Problem to solve – Return the data that follows exactly as it appears. Pictures do not belong in the copy.

Dataset section –
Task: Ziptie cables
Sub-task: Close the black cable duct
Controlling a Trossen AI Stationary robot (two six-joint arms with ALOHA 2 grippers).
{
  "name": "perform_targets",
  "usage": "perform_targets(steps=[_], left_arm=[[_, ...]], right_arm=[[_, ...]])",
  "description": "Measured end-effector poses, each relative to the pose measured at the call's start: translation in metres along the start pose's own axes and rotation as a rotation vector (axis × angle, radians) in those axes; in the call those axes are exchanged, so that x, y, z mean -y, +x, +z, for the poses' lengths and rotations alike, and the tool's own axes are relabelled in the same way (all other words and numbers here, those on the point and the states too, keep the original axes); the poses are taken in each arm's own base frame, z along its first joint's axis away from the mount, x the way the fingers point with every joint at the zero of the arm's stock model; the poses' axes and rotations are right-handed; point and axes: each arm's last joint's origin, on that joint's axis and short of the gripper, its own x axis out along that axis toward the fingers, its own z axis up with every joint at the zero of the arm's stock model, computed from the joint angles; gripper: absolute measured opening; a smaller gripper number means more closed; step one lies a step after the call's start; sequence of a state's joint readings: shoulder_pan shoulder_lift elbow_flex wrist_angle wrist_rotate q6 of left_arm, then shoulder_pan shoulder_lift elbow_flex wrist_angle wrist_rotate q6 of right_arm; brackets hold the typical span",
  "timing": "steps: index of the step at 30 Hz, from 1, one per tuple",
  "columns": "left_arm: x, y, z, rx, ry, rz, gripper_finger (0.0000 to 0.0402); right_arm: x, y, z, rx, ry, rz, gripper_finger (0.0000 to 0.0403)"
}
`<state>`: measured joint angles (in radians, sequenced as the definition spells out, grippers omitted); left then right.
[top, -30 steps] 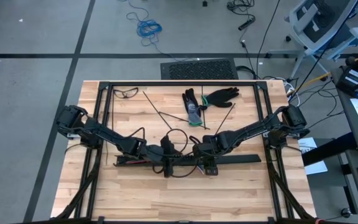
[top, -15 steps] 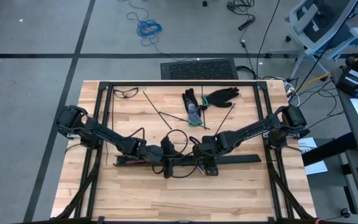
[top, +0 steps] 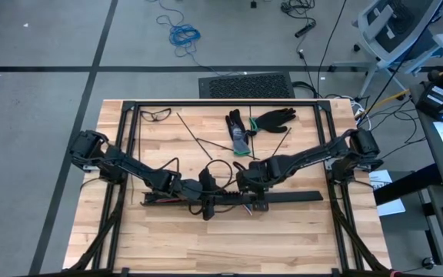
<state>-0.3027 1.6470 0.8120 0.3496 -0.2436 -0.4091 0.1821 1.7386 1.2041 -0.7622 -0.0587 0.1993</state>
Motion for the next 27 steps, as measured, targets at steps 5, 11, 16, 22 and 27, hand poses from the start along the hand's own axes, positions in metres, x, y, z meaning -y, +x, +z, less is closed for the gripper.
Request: perform_targets(steps=[5, 11, 16, 22, 27], left_arm=[[0.0, 0.0, 0.0, -0.002, -0.001, 0.002, 0.0157], [0.0, 0.0, 0.0, -0.003, -0.001, 0.002, 0.0157], [-0.001, 0.0, -0.002, -0.016, 0.003, 0.007, 0.0157], [-0.001, 0.0, -0.002, -0.023, 0.002, 0.011, 0.0157], [-0.001, 0.0, -0.002, -0.024, 0.002, 0.01, 0.0157]], right_arm=[[0.018, -0.002, 0.002, -0.012, -0.002, 0.041, 0.0258], [0.03, -0.001, 0.001, -0.03, 0.031, 0.039, 0.0258], [0.031, 0.012, -0.008, -0.041, 0.041, 0.089, 0.0258], [0.033, 0.026, -0.021, -0.058, 0.084, 0.099, 0.0258], [0.029, 0.03, -0.024, -0.059, 0.106, 0.098, 0.0258]])
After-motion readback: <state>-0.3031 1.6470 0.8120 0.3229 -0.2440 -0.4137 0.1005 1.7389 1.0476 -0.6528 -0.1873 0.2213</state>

Exercise response –
Task: Ziptie cables
Sub-task: Close the black cable duct
Controlling a Trossen AI Stationary robot (two six-joint arms with ALOHA 2 grippers).
{
  "name": "perform_targets",
  "usage": "perform_targets(steps=[_], left_arm=[[_, ...]], right_arm=[[_, ...]])",
  "description": "Measured end-effector poses, each relative to the pose measured at the call's start: translation in metres along the start pose's own axes and rotation as a rotation vector (axis × angle, radians) in those axes; in the call those axes are exchanged, so that x, y, z mean -y, +x, +z, for the poses' lengths and rotations alike, and the tool's own axes are relabelled in the same way (all other words and numbers here, those on the point and the states too, keep the original axes); the poses are taken in each arm's own base frame, z along its first joint's axis away from the mount, x the way the fingers point with every joint at the zero of the arm's stock model; the poses' axes and rotations are right-handed; point and axes: each arm's last joint's origin, on that joint's axis and short of the gripper, its own x axis out along that axis toward the fingers, its own z axis up with every joint at the zero of the arm's stock model, computed from the joint angles; gripper: absolute measured opening; a smaller gripper number means more closed; step one lies a step after the call's start; sequence of a state's joint readings: shoulder_pan shoulder_lift elbow_flex wrist_angle wrist_rotate q6 of left_arm, then shoulder_pan shoulder_lift elbow_flex wrist_angle wrist_rotate q6 of right_arm; brackets hold the typical span",
  "timing": "steps: index of the step at 30 Hz, from 1, one per tuple",
  "columns": "left_arm: x, y, z, rx, ry, rz, gripper_finger (0.0000 to 0.0402); right_arm: x, y, z, rx, ry, rz, gripper_finger (0.0000 to 0.0403)"
}
`<state>`: measured joint angles (in radians, sequenced as the definition spells out, grippers omitted); left then right.
[top, -30 steps] 
[top, -15 steps] 
[top, +0 steps] 
<state>-0.3027 1.6470 0.8120 0.3496 -0.2436 -0.4091 0.1821 1.7386 1.2041 -0.7622 -0.0587 0.1993</state>
Motion for the next 27 steps, as measured, targets at steps 5, 11, 16, 22 and 27, hand poses from the start along the hand's own axes, positions in metres, x, y, z meaning -y, +x, +z, less is closed for the gripper.
Request: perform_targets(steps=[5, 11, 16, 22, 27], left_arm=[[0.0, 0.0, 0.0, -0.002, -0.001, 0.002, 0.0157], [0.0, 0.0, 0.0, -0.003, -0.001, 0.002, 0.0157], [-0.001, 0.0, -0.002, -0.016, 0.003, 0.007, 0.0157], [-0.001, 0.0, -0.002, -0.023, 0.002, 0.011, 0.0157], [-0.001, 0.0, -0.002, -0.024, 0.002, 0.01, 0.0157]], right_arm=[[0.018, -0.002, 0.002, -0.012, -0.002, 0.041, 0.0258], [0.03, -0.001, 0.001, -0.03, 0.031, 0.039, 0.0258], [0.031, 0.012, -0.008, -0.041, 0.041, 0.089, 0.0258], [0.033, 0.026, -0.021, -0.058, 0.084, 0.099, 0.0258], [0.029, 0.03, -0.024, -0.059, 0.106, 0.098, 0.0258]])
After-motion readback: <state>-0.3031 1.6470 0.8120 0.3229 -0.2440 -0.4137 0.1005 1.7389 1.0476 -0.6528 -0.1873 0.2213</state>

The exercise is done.